LONDON (Reuters) - Coronavirus-driven market panic restored the appeal of banks’ unloved currency trading divisions in the first quarter and volatility looks set to benefit them for months to come.
The four biggest banks on either side of the Atlantic accrued nearly $29 billion(23.76 billion pounds) in revenue from trading bonds, currencies, commodities and equities in the first quarter — up by a quarter from a year ago.
Equity trading and bond sales were exceptionally strong at most banks, but March-quarter revenue growth also came from an asset class that for years dragged on profits — foreign exchange.
Banks usually group FX under the broader umbrella of FICC — fixed income, currencies, commodities — so it can be hard to deduce its exact share of in revenues. But data from research firm Coalition shows currency trading revenues at the top 12 banks globally hit a decade-high in the January-March quarter.
Earnings from trading major and emerging market currencies rose to $6.4 billion, from $4.04 billion a year ago, Coalition said.
HSBC, the only bank to break down the earnings of various asset classes, reported a 65% jump in foreign exchange revenues from year-ago levels.
“We expect our FX trading business to continue to be quite robust throughout the year as market uncertainty remains high and volatility is likely to remain elevated, which should support customer activity in FX,” said Itay Tuchman, global head of FX at Citibank, a top three market player in FX trading.
Currencies’ contribution to FICC revenues jumped to 28% in the March quarter, nearly doubling from the 15-16% range seen in the first half of the decade, Coalition said.

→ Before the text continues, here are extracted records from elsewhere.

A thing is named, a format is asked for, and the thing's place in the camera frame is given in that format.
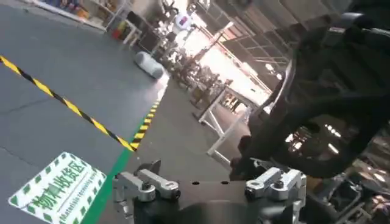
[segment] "bolt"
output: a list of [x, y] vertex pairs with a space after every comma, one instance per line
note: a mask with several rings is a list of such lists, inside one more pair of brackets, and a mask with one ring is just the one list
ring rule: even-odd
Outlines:
[[171, 199], [172, 200], [177, 200], [179, 199], [179, 197], [182, 195], [182, 192], [178, 189], [174, 190], [174, 192], [172, 192], [172, 197]]
[[146, 191], [146, 190], [148, 190], [149, 188], [151, 188], [151, 185], [150, 185], [148, 182], [142, 183], [142, 186], [141, 186], [141, 190], [142, 190], [142, 191]]
[[274, 187], [277, 189], [283, 188], [284, 186], [285, 186], [285, 184], [281, 180], [278, 180], [278, 181], [276, 181], [276, 183], [274, 183]]
[[255, 192], [251, 188], [245, 189], [245, 196], [248, 198], [248, 200], [254, 200], [255, 199]]

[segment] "green floor line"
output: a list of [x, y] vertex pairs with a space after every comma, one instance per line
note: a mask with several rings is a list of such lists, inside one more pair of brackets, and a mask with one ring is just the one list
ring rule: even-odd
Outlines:
[[[139, 124], [138, 128], [134, 132], [133, 136], [140, 129], [145, 118], [146, 116], [142, 118], [141, 123]], [[112, 170], [107, 175], [107, 178], [105, 179], [102, 188], [100, 189], [99, 193], [97, 193], [95, 200], [93, 201], [91, 207], [87, 211], [87, 214], [85, 215], [81, 224], [95, 224], [96, 222], [98, 222], [101, 214], [103, 213], [103, 210], [107, 205], [108, 200], [111, 199], [112, 179], [116, 174], [124, 170], [131, 155], [132, 152], [124, 148], [123, 152], [119, 155], [118, 160], [115, 162], [114, 166], [112, 167]]]

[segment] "floor marking tape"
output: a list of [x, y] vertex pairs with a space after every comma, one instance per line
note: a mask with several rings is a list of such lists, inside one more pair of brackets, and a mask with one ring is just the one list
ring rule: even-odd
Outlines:
[[84, 113], [82, 110], [78, 109], [77, 106], [75, 106], [73, 103], [71, 103], [66, 98], [58, 95], [57, 93], [53, 92], [49, 87], [47, 87], [45, 84], [41, 83], [37, 79], [31, 77], [29, 74], [25, 73], [22, 69], [14, 65], [12, 62], [5, 59], [3, 56], [0, 56], [0, 64], [4, 64], [6, 67], [10, 68], [13, 72], [16, 74], [22, 76], [24, 79], [30, 81], [33, 83], [36, 87], [38, 87], [40, 90], [45, 92], [47, 95], [57, 99], [62, 104], [64, 104], [66, 107], [68, 107], [71, 111], [76, 113], [78, 116], [84, 118], [86, 121], [94, 125], [98, 130], [103, 132], [104, 134], [108, 135], [109, 137], [113, 138], [115, 141], [119, 142], [121, 145], [123, 145], [125, 148], [129, 149], [130, 151], [134, 152], [137, 150], [137, 148], [140, 146], [141, 140], [145, 137], [145, 133], [147, 129], [150, 127], [152, 123], [152, 118], [154, 117], [154, 114], [156, 113], [156, 109], [159, 104], [159, 100], [155, 102], [147, 114], [147, 118], [144, 119], [143, 124], [141, 125], [141, 128], [137, 131], [135, 134], [133, 140], [131, 143], [128, 143], [123, 138], [120, 138], [118, 135], [114, 134], [112, 131], [105, 128], [102, 124], [100, 124], [98, 121]]

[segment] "floor sign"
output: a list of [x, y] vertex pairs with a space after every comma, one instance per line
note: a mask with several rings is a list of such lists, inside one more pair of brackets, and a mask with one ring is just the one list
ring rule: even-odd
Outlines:
[[78, 224], [105, 178], [101, 171], [63, 152], [11, 196], [9, 203], [48, 223]]

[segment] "industrial machine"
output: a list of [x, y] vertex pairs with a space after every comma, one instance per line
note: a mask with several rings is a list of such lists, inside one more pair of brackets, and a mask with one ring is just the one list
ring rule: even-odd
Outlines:
[[309, 31], [251, 115], [230, 181], [168, 181], [151, 164], [113, 180], [118, 210], [135, 223], [389, 223], [389, 189], [349, 170], [389, 125], [389, 15], [389, 1], [353, 1]]

What changed is that the March equity selloff at last injected volatility into markets, with the Wall Street’s VIX gauge jumping to more than decade highs of 84% and currency market swings picking up after a decade in the doldrums.
Low volatility squeezes bank revenues by reducing clients’ hedging activity, while traders have fewer opportunities to exploit price swings for profit. Their plight deepened in late-February when a widely tracked currency volatility index slumped to a lifetime low below 5%.
However, as the coronavirus hit and policymakers pumped record amounts of stimulus to stabilise financial markets, currency market volatility tripled in less than two weeks.
Banks also benefit in volatile times from interventions by central banks, said Howard Wang, co-founder of New York-based Convoy Investments LLC, adding this meant “a savvy bank trader can make profits off the central bank flows”.
Whether banks continue to enjoy returns from FX depends too on volatility. Implied volatility embedded in one-month euro-dollar options has slipped back to 6.5%, halving from end-February levels, while a broader currency volatility index has fallen back below its five-year average.
The issue may carry broader implications; losses from years of suppressed volatility have already propelled a generational shift in FX trading, though reduced headcount and the growing use of algorithms to trade.
Coalition research director Amrit Shahani does not expect that trend to reverse, especially after signs that machine-driven algo trading performed well through the crisis.
“What this means for banks’ FX businesses is that the tech investment plans remain as is or even increased by year end, as banks remain still very cost focused,” Shahani said.